Home News Portugal consumes much more fish than the rest of the world, but the future must involve aquaculture

Portugal consumes much more fish than the rest of the world, but the future must involve aquaculture

Carolina Rico

According to FAO, “Portugal has an average consumption of much higher than the world average” of seafood products. It is not possible to increase fishing quotas, so aquaculture is the best solution to continue eating fish “with a clear conscience.

Audun Lem, Deputy Director of FAO’s Division for Policies and Economics of Fisheries and Aquaculture© TSF

Baked sardines, fried mackerel, or 365 ways to cook cod. Portugal is one of the largest consumers of fish in the world, but to ensure that it remains so in the future we must invest more and more in aquaculture, argues Audun Lem, deputy director of the Division of Policies and Economics of Fisheries and Aquaculture of the Food and Agriculture Organization of the United Nations (FAO).

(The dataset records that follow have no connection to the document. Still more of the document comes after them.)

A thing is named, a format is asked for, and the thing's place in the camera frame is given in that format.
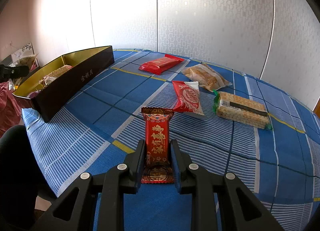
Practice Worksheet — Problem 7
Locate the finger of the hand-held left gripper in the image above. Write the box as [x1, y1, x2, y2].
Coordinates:
[0, 64, 30, 80]

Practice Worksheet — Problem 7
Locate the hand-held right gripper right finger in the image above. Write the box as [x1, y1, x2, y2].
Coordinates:
[171, 138, 284, 231]

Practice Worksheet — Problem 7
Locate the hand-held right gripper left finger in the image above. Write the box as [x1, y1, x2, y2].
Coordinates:
[34, 139, 146, 231]

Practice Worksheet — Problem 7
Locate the white and brown snack packet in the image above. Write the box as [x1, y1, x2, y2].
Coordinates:
[9, 55, 40, 91]

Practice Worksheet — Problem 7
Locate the red gold-printed snack packet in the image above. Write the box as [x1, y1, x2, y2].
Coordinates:
[140, 107, 175, 184]

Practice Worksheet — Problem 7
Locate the long brown snack packet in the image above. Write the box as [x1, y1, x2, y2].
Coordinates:
[41, 65, 73, 80]

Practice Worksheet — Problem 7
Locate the gold-lined dark tin box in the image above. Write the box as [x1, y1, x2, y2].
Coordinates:
[12, 45, 115, 123]

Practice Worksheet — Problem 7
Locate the red and white snack packet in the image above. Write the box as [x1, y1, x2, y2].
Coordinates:
[172, 81, 206, 118]

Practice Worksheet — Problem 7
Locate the black-striped cracker packet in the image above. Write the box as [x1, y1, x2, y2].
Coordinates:
[212, 91, 273, 130]

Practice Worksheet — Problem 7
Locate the clear packet of tan biscuits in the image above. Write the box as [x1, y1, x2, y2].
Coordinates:
[181, 63, 233, 91]

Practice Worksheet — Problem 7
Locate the wide plain red snack packet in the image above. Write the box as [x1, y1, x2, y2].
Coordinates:
[139, 54, 185, 75]

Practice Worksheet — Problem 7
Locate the floral picture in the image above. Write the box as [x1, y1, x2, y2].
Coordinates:
[11, 43, 34, 59]

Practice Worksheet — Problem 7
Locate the red crinkled cloth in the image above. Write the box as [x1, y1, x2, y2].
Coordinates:
[0, 81, 22, 136]

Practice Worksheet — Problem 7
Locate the blue plaid tablecloth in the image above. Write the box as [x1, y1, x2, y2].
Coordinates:
[21, 48, 320, 231]

In an interview with TSF on the sidelines of the Oceans Conference in Lisbon, Audun Lem explains that one of FAO’s main concerns is to “ensure that fishermen and people linked to the fisheries and agriculture sector can continue to develop their activities and in a sustainable way to ensure that they remain available for future generations.

To this end, it is important to meet the catch quotas, already in place, which determine how much fish can be caught on the high seas during a given period.

“In the short term the biggest challenge in Portugal, as anywhere in the world, is to ensure that the capacity to fish is in line with the available resources and to ensure that science the data is used to determine the amount of catch that can be made to avoid overfishing”.